**EXERCISE**
Copy out all lines from the material that contain the string "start".

**RECORDED DATA**

#####

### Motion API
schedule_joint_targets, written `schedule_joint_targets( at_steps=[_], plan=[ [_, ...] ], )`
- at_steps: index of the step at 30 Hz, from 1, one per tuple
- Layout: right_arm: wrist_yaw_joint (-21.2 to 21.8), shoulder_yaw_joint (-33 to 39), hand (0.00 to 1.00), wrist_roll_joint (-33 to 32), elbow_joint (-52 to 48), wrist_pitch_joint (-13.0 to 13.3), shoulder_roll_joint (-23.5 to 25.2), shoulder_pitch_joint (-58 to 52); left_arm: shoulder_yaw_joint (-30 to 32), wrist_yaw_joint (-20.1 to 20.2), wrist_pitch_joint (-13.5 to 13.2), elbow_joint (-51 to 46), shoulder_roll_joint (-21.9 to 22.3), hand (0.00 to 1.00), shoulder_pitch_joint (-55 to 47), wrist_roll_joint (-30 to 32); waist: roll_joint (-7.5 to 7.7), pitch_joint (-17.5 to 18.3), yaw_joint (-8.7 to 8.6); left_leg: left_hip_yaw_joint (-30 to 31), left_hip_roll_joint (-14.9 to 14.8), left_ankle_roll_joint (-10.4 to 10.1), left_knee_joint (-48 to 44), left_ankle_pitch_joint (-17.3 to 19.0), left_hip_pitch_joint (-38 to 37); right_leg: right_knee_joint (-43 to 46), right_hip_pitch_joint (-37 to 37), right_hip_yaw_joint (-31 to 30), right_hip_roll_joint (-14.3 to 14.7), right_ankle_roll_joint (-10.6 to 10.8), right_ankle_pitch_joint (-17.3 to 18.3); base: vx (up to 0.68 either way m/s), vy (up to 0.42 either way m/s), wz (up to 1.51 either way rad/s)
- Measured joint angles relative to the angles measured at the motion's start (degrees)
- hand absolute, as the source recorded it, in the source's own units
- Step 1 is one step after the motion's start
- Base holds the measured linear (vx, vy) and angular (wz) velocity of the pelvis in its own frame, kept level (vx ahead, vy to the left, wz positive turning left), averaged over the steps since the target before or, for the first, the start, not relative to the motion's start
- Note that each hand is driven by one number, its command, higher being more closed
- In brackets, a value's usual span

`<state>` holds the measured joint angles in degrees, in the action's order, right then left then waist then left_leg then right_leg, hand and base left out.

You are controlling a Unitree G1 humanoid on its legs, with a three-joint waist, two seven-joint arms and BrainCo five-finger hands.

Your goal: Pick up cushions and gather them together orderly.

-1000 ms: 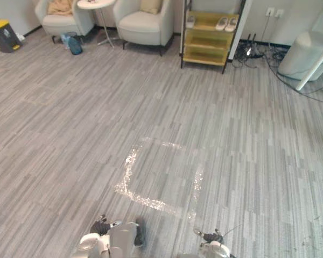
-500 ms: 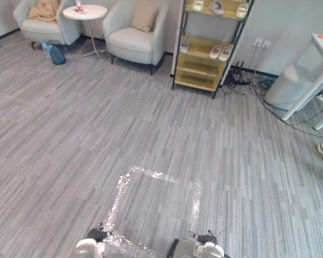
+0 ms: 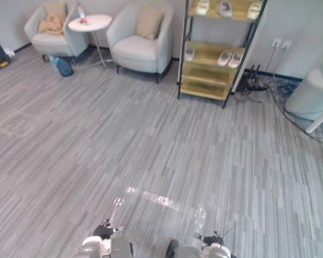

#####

**RESPONSE BOX**
- Measured joint angles relative to the angles measured at the motion's start (degrees)
- Step 1 is one step after the motion's start
- Base holds the measured linear (vx, vy) and angular (wz) velocity of the pelvis in its own frame, kept level (vx ahead, vy to the left, wz positive turning left), averaged over the steps since the target before or, for the first, the start, not relative to the motion's start

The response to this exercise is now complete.